* Task directions:
Read through the listing below and copy each line in which the word "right" occurs.
*** Information supplied Section Begins ***
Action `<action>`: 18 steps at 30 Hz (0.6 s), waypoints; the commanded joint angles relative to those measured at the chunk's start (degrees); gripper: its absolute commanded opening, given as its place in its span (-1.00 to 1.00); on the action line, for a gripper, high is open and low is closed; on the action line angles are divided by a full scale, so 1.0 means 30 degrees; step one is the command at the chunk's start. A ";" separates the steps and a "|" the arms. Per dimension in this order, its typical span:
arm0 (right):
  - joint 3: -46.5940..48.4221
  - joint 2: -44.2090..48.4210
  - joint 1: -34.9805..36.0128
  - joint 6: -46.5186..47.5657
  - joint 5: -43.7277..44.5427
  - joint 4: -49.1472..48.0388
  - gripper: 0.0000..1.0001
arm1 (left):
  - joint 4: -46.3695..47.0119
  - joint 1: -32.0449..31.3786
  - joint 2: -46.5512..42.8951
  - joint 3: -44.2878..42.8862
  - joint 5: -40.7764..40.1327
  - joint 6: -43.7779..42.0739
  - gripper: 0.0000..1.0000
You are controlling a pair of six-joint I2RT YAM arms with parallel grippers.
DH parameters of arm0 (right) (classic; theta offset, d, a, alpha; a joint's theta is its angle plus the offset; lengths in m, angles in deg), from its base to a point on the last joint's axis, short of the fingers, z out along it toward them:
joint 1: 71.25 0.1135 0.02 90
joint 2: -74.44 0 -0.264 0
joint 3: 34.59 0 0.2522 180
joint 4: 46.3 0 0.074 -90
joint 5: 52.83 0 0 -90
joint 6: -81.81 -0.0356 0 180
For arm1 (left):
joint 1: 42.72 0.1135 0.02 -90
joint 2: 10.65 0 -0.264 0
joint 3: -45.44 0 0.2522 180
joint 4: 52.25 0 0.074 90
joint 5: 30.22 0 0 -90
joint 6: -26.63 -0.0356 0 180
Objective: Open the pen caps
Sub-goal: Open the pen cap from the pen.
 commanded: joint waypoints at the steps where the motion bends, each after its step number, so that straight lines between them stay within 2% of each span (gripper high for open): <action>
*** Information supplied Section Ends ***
* Output of the exercise:
arm0 (right):
DH parameters of arm0 (right) (classic; theta offset, d, a, alpha; a joint's theta is its angle plus the offset; lengths in m, angles in deg), from its base to a point on the last joint's axis, short of the fingers, z out along it toward them:

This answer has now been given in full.